(INFORMATION SUPPLIED Opens)

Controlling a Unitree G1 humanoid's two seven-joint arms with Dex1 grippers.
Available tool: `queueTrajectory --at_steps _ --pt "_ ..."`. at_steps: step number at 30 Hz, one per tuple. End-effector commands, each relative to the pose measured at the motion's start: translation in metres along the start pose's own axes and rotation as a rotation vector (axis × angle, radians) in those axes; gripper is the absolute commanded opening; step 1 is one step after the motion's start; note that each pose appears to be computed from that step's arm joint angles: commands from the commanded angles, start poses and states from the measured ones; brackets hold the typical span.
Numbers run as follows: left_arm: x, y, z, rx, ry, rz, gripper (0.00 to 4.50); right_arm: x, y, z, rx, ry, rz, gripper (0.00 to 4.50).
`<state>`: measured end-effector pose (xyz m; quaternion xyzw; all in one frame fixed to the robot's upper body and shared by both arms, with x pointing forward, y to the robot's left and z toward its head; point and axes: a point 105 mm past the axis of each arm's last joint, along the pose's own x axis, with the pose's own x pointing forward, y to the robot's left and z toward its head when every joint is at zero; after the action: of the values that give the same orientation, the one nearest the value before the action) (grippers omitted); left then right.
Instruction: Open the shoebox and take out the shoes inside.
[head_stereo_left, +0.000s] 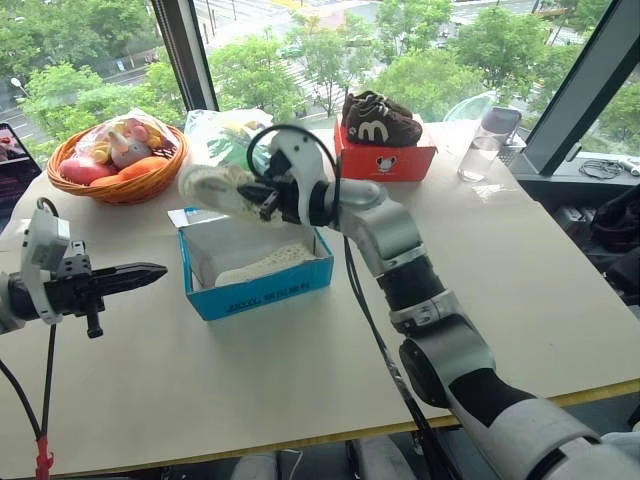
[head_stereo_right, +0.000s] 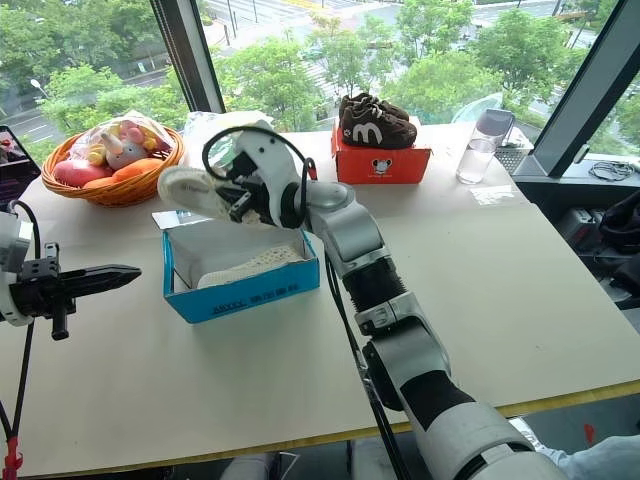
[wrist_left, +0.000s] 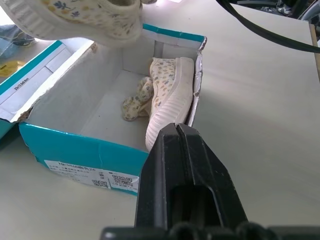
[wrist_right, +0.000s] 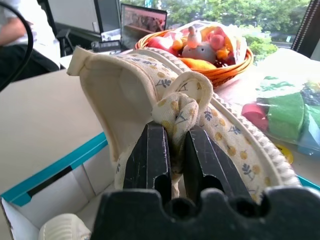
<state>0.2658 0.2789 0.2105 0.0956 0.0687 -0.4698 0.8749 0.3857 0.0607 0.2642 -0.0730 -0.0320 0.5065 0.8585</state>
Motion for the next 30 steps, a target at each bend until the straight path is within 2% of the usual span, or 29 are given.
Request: queueTrajectory --at_steps 1,6,11,16,21,25,27,30 --pt "-0.002 -0.001 0.011 0.058 0.002 -0.003 0.00 -0.007 0.002 0.021 -0.040 -0.062 0.002 0.00" --pt "-0.002 -0.002 0.012 0.060 -0.002 -0.005 0.00 -0.022 -0.009 0.019 -0.106 -0.041 -0.039 0.00" --pt "-0.001 -0.004 0.012 0.061 -0.009 -0.007 0.00 -0.057 -0.035 0.030 -0.123 -0.071 -0.147 0.00" --pt "0.003 -0.007 0.012 0.060 -0.023 -0.012 0.00 -0.117 -0.086 0.055 -0.063 -0.128 -0.364 0.00" --pt "0.007 -0.007 0.011 0.055 -0.030 -0.022 0.00 -0.162 -0.118 0.069 -0.018 -0.146 -0.514 0.00" --pt "0.010 -0.007 0.018 0.068 -0.055 -0.030 0.00 -0.199 -0.151 0.056 0.031 -0.072 -0.704 0.00" --pt "0.012 -0.008 0.026 0.084 -0.084 -0.034 0.00 -0.229 -0.174 0.032 0.081 0.028 -0.837 0.00" --pt "0.014 -0.010 0.034 0.096 -0.120 -0.038 0.00 -0.260 -0.191 0.003 0.153 0.127 -0.948 0.00"
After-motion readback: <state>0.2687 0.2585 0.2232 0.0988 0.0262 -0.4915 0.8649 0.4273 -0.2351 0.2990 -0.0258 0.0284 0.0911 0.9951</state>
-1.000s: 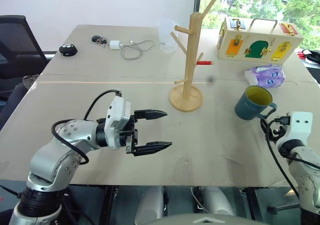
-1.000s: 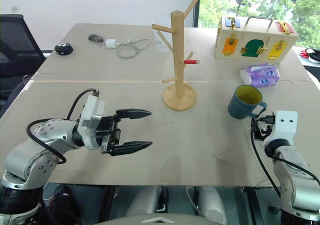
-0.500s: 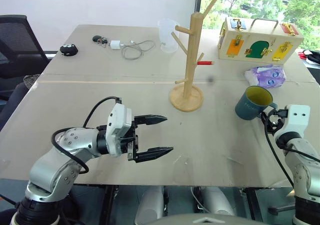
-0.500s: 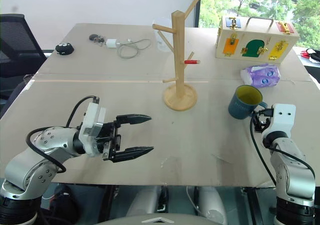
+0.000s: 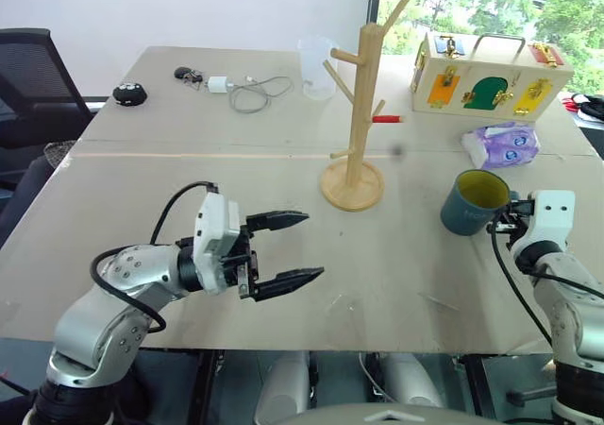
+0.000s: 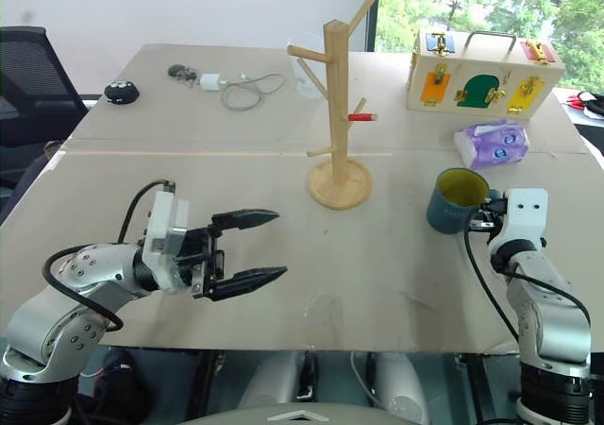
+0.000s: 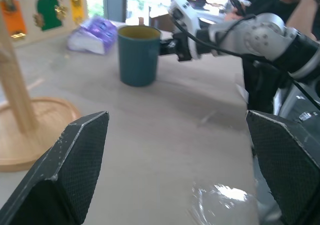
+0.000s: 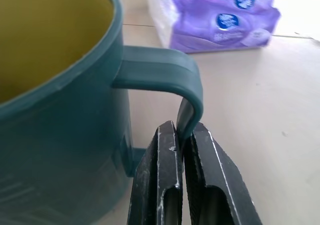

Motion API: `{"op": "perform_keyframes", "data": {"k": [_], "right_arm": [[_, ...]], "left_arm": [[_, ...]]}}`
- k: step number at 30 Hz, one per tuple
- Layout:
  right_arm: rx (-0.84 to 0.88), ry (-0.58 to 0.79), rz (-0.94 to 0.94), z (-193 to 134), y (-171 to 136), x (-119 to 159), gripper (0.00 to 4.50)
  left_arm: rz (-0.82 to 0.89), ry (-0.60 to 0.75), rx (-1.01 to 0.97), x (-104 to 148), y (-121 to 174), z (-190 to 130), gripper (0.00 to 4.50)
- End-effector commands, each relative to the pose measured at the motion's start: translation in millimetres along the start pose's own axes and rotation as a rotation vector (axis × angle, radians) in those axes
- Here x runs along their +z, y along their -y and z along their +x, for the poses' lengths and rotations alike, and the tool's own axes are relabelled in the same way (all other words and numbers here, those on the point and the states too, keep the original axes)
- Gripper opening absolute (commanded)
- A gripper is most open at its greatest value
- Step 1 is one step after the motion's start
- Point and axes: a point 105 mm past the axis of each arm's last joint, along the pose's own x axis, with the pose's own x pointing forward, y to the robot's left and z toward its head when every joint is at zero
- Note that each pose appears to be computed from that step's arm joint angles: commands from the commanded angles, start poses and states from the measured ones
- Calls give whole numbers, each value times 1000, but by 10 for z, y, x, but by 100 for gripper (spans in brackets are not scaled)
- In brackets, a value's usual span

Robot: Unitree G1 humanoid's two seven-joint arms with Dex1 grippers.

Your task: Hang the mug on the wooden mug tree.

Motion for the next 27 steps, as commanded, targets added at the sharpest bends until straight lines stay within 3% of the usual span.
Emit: {"op": "perform_keyframes", "data": {"k": [1, 7, 13, 27], "right_arm": [[264, 160, -57, -61, -326, 552, 1], [638, 193, -190, -62, -714, 1106, 1], [830, 193, -301, 105, -1045, 1481, 1], [959, 162, -384, 289, -1339, 1619, 1]], "left_arm": [[66, 114, 79, 186, -73, -77, 450], [9, 154, 67, 235, -38, -252, 450], [-28, 134, 70, 309, -13, -489, 450], [-53, 119, 194, 340, -32, -849, 450]]}}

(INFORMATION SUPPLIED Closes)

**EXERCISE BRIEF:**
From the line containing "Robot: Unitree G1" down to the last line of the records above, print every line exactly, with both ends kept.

**YOUR SOLUTION:**
Robot: Unitree G1 humanoid's two seven-joint arms with Dex1 grippers.

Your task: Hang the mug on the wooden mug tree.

Motion for the next 27 steps, as commanded, targets added at the sharpest bends until straight lines stay within 3% of the usual span.
Emit: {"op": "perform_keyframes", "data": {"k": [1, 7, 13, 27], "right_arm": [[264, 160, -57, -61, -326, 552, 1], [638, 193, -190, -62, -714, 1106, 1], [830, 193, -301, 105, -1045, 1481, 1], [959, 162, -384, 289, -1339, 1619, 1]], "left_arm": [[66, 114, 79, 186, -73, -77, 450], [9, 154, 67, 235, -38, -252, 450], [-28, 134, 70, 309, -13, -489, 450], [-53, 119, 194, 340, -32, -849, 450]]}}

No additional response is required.